* **GOAL OF THE EXERCISE**: Write out the complete data exactly as written.

Top of GIVEN DATA

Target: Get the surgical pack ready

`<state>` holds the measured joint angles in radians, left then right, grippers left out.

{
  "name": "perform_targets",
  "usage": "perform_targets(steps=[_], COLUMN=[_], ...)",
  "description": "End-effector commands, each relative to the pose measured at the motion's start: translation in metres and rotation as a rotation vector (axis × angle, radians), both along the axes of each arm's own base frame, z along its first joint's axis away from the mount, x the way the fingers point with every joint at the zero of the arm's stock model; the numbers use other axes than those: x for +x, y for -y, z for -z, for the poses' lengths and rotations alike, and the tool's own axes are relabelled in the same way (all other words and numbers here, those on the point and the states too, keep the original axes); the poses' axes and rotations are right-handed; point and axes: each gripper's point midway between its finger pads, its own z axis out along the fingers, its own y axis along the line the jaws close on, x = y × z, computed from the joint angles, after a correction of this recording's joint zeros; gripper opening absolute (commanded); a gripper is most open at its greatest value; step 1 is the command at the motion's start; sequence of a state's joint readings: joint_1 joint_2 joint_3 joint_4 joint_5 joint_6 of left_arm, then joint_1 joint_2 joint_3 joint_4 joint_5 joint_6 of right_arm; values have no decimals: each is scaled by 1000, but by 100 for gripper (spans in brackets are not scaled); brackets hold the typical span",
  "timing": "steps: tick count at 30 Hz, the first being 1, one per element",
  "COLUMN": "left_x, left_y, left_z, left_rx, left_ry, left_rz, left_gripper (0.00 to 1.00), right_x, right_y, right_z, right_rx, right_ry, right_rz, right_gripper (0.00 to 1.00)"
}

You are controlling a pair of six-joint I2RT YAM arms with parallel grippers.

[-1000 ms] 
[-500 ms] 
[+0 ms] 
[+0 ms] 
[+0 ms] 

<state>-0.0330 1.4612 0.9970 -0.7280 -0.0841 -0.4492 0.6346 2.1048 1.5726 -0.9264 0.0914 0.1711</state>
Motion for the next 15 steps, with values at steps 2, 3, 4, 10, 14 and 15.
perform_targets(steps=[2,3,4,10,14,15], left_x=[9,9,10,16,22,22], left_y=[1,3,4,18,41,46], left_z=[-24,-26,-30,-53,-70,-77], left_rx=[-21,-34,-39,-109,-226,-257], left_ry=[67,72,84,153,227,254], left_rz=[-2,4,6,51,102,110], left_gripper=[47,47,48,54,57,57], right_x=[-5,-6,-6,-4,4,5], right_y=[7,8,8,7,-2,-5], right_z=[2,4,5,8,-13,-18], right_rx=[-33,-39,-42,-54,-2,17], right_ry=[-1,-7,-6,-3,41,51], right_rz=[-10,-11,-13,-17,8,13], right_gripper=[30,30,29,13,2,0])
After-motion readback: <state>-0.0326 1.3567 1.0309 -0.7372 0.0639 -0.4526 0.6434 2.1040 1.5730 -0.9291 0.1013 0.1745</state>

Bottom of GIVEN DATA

* **EXERCISE SOLUTION**:
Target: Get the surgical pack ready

`<state>` holds the measured joint angles in radians, left then right, grippers left out.

{
  "name": "perform_targets",
  "usage": "perform_targets(steps=[_], COLUMN=[_], ...)",
  "description": "End-effector commands, each relative to the pose measured at the motion's start: translation in metres and rotation as a rotation vector (axis × angle, radians), both along the axes of each arm's own base frame, z along its first joint's axis away from the mount, x the way the fingers point with every joint at the zero of the arm's stock model; the numbers use other axes than those: x for +x, y for -y, z for -z, for the poses' lengths and rotations alike, and the tool's own axes are relabelled in the same way (all other words and numbers here, those on the point and the states too, keep the original axes); the poses' axes and rotations are right-handed; point and axes: each gripper's point midway between its finger pads, its own z axis out along the fingers, its own y axis along the line the jaws close on, x = y × z, computed from the joint angles, after a correction of this recording's joint zeros; gripper opening absolute (commanded); a gripper is most open at its greatest value; step 1 is the command at the motion's start; sequence of a state's joint readings: joint_1 joint_2 joint_3 joint_4 joint_5 joint_6 of left_arm, then joint_1 joint_2 joint_3 joint_4 joint_5 joint_6 of right_arm; values have no decimals: each is scaled by 1000, but by 100 for gripper (spans in brackets are not scaled); brackets hold the typical span",
  "timing": "steps: tick count at 30 Hz, the first being 1, one per element",
  "COLUMN": "left_x, left_y, left_z, left_rx, left_ry, left_rz, left_gripper (0.00 to 1.00), right_x, right_y, right_z, right_rx, right_ry, right_rz, right_gripper (0.00 to 1.00)"
}

You are controlling a pair of six-joint I2RT YAM arms with parallel grippers.

[-1000 ms] 
[-500 ms] 
[+0 ms] 
[+0 ms] 
[+0 ms] 

<state>-0.0330 1.4612 0.9970 -0.7280 -0.0841 -0.4492 0.6346 2.1048 1.5726 -0.9264 0.0914 0.1711</state>
Motion for the next 15 steps, with values at steps 2, 3, 4, 10, 14 and 15.
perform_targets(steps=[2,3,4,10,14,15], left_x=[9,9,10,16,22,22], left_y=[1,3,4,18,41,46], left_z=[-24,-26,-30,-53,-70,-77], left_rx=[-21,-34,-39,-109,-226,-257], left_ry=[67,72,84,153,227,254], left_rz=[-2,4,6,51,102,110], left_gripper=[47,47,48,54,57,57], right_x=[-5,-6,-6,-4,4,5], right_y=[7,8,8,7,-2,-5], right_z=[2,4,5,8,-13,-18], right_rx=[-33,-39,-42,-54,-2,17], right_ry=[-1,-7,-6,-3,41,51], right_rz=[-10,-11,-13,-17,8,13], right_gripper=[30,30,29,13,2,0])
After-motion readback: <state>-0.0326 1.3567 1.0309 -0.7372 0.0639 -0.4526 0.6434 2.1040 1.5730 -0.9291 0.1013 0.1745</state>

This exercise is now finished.